Tócate las gónadas siderales: resulta que el lugar más poderoso y misterioso del mundo está en la puta ciudad de Cardiff, capital del puto país de Gales, famoso por sus cosas gaélicas y por su alta tasa de alcohol en sangre.

¿Alguien puede creerse que en Cardiff hay algo más que comida de mierda y ganas de suicidarse? A eso me refiero con que el psicoanálisis es perfecto para comprender estas series, porque Torchwood es como un lapsus linguae británico. Nos dice lo que los habitantes de aquellas islas piensan realmente de sí mismos: que no han asumido lo que son y que añoran lo que fueron.

La fantasía de Torchwood tiene que ver con el sueño imperial británico, con el recuerdo permanente de una grandeza perdida. Es un sueño sublimado. Cuando los británicos miran a su alrededor, ven un montón de obesos, ofertas de vuelos baratos a Lloret de Mar, miembros de la familia real en pelotas, fish and chips, wok and noodles, adolescentes orinando en público, happy hour, el retorno de las Spice Girls y una señora anciana con papada que se parece mucho a Paul McCartney. En una palabra: decadencia. Es el colapso de una civilización. Sin embargo, Torchwood les dice: no preocuparsen, amigos, que en algún lugar de la puta Cardiff hay algo muy importante y supersecreto. Torchwood explota el sueño de Cenicienta o de la niña gorda que cree que un día despertará pesando cuarenta kilos y sin granos.

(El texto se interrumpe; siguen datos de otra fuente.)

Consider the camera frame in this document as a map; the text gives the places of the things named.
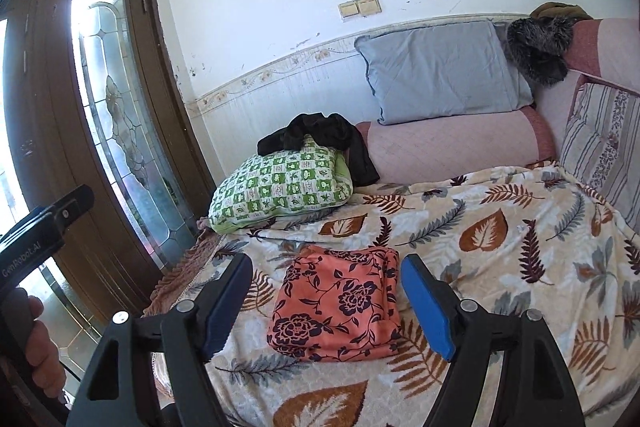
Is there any beige wall switch left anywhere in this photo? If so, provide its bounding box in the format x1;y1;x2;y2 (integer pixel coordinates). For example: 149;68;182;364
338;1;360;20

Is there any green white checkered pillow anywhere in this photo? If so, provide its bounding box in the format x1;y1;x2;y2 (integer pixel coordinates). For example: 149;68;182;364
208;135;354;234

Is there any olive brown cloth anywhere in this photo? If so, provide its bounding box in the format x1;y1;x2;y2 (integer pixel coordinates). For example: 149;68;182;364
529;1;591;20

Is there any black garment on pillow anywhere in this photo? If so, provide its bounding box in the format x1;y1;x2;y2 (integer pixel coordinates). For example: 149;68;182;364
257;113;380;186

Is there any dark furry hat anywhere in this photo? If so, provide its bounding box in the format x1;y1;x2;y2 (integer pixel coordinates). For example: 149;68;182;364
506;16;576;87

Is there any orange black floral garment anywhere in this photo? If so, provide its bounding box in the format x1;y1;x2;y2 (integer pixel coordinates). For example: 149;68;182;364
266;246;401;363

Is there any pink headboard cover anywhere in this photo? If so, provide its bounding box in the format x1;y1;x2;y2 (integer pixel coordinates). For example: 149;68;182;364
564;17;640;93

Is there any striped floral cushion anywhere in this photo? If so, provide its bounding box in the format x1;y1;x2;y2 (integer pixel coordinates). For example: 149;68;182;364
560;82;639;229

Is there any person's left hand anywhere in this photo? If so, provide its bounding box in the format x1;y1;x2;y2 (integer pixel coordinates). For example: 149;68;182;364
25;296;66;399

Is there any brown wooden glass door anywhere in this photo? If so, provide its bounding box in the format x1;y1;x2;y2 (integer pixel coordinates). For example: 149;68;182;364
1;0;214;398

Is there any leaf pattern fleece blanket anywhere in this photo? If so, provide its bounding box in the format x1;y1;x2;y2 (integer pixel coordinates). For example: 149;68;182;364
146;163;640;427

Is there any pink quilted bolster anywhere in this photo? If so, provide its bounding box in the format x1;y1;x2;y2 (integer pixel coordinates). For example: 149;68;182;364
357;106;555;184

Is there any beige wall switch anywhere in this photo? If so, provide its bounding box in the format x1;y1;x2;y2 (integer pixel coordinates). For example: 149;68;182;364
356;0;382;17
338;1;360;20

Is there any brown bed sheet edge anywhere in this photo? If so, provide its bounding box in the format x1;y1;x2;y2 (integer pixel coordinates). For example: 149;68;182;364
143;217;220;317

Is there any grey blue pillow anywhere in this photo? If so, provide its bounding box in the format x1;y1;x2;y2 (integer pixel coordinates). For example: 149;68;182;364
354;20;534;126

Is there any beige wall switch right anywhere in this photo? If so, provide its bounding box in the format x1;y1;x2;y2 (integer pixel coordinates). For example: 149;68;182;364
356;0;382;17

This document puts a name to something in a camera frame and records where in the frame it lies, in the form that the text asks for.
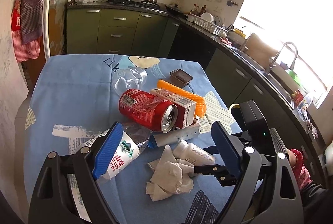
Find chrome kitchen faucet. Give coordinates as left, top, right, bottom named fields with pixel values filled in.
left=267, top=41, right=299, bottom=74

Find small white yogurt bottle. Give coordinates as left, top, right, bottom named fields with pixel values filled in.
left=173, top=139, right=216, bottom=166

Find wooden cutting board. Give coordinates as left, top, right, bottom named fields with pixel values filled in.
left=244, top=33, right=278, bottom=69

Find brown plastic tray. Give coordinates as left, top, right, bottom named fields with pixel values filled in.
left=169, top=69, right=193, bottom=88

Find white dish rack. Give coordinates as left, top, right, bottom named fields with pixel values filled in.
left=186, top=15, right=227, bottom=37

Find orange foam net sleeve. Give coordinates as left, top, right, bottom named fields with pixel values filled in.
left=157, top=80, right=207, bottom=118

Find white blue tube wrapper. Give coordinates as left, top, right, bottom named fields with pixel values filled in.
left=147, top=124, right=200, bottom=148

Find clear plastic cup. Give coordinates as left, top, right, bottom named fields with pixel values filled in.
left=112, top=66, right=147, bottom=96

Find red white drink carton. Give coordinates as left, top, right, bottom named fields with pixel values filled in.
left=150, top=88, right=196, bottom=129

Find green kitchen cabinets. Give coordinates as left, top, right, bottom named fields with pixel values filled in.
left=66, top=6, right=323, bottom=183

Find hanging checkered aprons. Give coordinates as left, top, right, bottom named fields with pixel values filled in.
left=11, top=0, right=43, bottom=63

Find red cola can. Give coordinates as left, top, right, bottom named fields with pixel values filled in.
left=119, top=89, right=178, bottom=133

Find blue patterned tablecloth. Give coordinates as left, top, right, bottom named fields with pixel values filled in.
left=24, top=55, right=232, bottom=223

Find white tissue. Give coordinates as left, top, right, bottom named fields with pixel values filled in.
left=146, top=145, right=194, bottom=201

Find yellow-rimmed trash bin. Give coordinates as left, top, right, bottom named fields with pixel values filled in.
left=229, top=103, right=247, bottom=131

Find person's right hand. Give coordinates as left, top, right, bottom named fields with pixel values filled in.
left=287, top=149, right=297, bottom=168

No me digan que no es fantástico.

España debe de tener muy superada su decadencia, porque todas sus ficciones sitúan el centro del mundo en Nueva York. A nadie se le ocurriría inventarse una superorganización secreta supermegaultrapoderosa que tuviera su sede en los bajos de una charcutería de Ciudad Real. Pero es que los españoles nos sabemos tan sin remedio que, narrativamente, sólo pensamos en emigrar.